For each line in the data that includes "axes", make a copy.

▶ _Collected material_
+++
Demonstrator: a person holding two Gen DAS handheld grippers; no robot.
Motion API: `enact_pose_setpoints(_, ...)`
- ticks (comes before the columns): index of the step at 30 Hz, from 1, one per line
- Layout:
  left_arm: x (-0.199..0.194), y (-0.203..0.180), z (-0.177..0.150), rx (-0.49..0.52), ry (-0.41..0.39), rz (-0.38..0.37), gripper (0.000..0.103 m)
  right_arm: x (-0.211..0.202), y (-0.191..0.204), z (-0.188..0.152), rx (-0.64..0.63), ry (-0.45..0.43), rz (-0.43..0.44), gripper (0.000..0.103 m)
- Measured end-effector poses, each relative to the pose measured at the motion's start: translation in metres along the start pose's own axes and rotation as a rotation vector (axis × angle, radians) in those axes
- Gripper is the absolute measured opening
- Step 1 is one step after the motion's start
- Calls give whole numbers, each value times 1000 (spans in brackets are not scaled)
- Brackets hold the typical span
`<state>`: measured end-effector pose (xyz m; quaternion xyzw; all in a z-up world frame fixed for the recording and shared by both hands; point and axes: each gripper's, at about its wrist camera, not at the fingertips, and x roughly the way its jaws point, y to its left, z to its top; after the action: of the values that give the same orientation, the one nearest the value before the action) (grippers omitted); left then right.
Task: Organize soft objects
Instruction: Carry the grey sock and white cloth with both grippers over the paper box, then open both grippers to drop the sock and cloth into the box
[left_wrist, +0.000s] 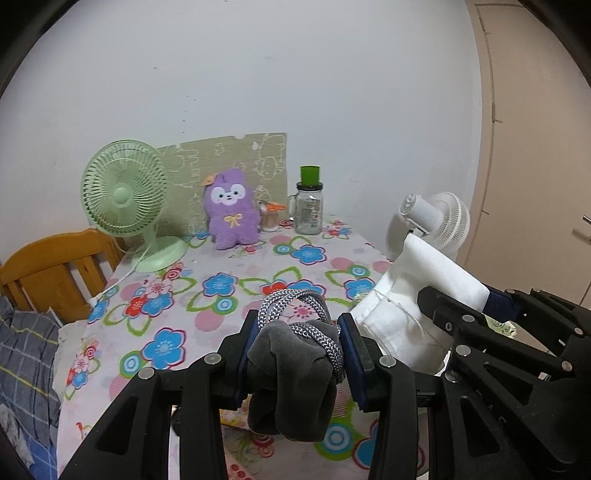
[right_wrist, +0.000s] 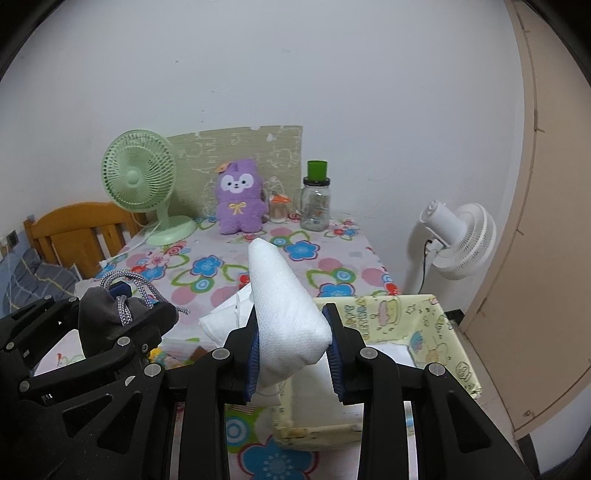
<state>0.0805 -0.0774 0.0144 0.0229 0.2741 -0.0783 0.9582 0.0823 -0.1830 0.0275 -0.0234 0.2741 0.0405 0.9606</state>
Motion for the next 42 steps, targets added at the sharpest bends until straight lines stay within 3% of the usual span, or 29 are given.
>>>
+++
▶ _Exercise answer_
- Measured end-effector poses, each relative to the pose measured at the motion's start: translation in metres along the start pose's own axes and rotation as a rotation vector (axis × angle, radians) in those axes
`<state>`: measured end-effector pose (xyz m; quaternion xyzw; all in a z-up world frame fixed for the recording and shared by both hands; point and axes: each gripper's, at about its wrist camera, not at the fingertips, and x roughly the way its jaws point, y to its left, z to its top; after the action: of the values that give the same orientation, the one nearest the value before the action) (grippers omitted); left then right.

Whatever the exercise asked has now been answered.